» Activity: Which of the lines below mention the word "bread"? Pull each one out.

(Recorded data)
•••••

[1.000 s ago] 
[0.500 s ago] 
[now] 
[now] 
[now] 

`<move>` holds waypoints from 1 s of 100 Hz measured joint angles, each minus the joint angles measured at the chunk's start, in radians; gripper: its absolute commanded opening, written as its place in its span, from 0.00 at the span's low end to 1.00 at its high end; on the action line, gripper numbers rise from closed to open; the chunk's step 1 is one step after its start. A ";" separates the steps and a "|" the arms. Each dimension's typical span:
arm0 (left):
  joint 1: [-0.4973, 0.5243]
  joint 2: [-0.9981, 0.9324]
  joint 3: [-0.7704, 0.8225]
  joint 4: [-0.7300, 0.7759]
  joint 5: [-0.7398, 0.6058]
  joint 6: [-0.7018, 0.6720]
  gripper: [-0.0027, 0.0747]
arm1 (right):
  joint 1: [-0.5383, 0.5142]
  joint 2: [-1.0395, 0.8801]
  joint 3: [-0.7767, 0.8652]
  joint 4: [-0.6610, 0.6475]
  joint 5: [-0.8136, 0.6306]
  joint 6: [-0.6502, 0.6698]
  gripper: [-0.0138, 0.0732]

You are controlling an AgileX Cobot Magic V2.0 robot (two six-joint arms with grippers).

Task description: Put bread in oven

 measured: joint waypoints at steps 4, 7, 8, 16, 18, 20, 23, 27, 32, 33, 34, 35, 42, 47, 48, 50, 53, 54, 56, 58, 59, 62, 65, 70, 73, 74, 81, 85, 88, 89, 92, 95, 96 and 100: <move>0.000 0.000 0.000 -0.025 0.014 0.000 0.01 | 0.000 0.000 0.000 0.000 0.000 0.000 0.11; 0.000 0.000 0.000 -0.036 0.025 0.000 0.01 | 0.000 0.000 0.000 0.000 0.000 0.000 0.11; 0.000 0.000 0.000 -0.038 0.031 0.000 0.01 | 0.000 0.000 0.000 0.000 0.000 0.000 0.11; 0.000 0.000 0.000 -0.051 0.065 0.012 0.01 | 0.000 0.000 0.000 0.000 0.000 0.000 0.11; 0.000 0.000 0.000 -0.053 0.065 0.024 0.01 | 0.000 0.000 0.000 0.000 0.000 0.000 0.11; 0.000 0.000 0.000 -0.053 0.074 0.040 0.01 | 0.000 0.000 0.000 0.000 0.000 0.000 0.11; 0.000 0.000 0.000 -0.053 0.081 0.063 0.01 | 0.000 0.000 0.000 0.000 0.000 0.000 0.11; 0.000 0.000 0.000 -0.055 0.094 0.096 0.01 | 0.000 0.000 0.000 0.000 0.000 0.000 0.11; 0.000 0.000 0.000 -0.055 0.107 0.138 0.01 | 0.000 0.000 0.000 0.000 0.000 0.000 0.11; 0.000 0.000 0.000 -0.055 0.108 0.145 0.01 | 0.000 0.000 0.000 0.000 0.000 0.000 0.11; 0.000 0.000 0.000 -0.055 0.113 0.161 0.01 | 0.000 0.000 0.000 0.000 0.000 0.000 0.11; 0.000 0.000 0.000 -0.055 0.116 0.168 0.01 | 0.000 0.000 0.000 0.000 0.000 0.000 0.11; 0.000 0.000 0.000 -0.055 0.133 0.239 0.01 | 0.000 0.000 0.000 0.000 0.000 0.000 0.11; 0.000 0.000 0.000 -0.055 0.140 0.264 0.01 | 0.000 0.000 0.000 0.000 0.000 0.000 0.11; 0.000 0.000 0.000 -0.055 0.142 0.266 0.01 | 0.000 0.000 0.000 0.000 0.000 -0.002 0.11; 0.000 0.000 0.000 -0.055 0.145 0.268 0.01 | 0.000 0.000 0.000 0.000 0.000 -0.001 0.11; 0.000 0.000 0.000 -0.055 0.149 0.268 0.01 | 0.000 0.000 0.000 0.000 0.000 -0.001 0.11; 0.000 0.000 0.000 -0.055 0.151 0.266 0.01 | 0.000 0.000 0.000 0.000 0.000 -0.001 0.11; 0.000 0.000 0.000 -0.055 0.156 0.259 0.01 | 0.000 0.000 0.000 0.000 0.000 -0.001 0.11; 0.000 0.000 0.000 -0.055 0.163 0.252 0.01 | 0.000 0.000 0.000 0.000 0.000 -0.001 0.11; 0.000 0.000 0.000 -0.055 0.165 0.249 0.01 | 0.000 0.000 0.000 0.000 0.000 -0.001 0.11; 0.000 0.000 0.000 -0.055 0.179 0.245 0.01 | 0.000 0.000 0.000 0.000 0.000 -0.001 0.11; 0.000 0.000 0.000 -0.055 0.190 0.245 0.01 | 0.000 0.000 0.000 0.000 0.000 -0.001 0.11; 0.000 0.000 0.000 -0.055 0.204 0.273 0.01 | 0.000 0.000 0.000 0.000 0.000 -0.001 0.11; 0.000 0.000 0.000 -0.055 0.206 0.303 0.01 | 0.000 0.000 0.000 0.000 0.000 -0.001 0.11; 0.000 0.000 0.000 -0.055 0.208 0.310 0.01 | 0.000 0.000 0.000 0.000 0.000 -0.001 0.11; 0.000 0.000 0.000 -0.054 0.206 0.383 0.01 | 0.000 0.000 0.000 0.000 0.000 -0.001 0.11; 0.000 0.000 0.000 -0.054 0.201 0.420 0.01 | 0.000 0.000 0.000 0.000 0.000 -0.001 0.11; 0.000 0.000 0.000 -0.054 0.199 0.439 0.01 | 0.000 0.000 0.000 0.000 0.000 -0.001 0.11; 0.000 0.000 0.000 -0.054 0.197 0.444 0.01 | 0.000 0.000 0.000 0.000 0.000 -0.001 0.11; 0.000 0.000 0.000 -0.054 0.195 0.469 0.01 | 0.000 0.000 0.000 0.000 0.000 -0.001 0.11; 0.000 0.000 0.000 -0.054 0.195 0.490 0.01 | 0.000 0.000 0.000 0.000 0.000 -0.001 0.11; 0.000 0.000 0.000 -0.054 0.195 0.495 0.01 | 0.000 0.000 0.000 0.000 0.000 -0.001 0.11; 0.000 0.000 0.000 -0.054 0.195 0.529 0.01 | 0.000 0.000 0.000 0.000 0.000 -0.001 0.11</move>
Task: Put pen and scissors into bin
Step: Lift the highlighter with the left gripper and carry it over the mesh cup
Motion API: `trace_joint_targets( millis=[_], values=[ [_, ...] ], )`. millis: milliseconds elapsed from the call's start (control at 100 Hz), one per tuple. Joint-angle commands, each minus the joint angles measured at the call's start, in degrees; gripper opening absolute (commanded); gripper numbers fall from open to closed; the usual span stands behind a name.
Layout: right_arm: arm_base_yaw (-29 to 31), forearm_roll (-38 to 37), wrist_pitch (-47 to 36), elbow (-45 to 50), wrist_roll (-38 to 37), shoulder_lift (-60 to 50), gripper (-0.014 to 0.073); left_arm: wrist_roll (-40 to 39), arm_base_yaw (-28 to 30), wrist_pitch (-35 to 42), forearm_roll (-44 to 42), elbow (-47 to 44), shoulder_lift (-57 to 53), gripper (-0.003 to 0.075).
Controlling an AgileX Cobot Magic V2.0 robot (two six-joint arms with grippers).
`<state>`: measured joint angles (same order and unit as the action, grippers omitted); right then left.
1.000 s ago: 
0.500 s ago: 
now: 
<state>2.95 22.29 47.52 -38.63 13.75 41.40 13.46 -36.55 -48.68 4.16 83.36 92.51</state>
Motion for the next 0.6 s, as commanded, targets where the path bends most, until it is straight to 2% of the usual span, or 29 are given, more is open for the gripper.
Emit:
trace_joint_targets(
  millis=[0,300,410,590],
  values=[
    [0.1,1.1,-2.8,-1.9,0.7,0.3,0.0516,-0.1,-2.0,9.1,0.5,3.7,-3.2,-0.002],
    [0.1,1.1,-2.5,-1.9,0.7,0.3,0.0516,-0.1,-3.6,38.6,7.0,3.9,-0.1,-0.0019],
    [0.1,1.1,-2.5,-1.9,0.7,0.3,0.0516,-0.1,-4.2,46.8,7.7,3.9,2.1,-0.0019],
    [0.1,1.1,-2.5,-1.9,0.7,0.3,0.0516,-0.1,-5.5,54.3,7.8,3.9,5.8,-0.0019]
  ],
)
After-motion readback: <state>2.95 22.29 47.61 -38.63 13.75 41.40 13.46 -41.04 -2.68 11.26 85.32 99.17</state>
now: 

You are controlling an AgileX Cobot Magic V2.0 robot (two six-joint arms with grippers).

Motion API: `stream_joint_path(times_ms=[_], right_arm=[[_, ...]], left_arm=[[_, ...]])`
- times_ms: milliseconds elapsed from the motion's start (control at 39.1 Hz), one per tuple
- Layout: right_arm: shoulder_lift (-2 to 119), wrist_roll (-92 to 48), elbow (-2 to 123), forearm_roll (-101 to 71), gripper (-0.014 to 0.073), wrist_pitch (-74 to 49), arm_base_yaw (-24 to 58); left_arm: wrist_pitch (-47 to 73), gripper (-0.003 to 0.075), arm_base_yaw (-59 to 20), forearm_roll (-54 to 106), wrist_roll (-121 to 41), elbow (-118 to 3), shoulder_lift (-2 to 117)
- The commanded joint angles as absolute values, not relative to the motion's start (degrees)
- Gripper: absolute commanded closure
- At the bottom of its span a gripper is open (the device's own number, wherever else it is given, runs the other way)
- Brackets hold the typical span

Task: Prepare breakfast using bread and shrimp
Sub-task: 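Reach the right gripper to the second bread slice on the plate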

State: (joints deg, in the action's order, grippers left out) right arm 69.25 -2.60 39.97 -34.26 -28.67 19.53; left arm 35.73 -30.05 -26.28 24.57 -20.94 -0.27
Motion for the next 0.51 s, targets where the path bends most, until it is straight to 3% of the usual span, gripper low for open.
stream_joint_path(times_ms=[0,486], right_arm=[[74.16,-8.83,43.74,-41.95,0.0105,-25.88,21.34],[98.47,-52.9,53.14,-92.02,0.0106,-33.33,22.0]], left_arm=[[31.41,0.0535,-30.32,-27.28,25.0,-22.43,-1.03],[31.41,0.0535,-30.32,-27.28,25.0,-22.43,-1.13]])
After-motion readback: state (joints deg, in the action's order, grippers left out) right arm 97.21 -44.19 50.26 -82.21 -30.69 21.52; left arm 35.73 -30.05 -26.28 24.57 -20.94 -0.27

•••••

» Solved exercise:
Task description: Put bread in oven
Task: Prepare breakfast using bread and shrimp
Sub-task: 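Reach the right gripper to the second bread slice on the plate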

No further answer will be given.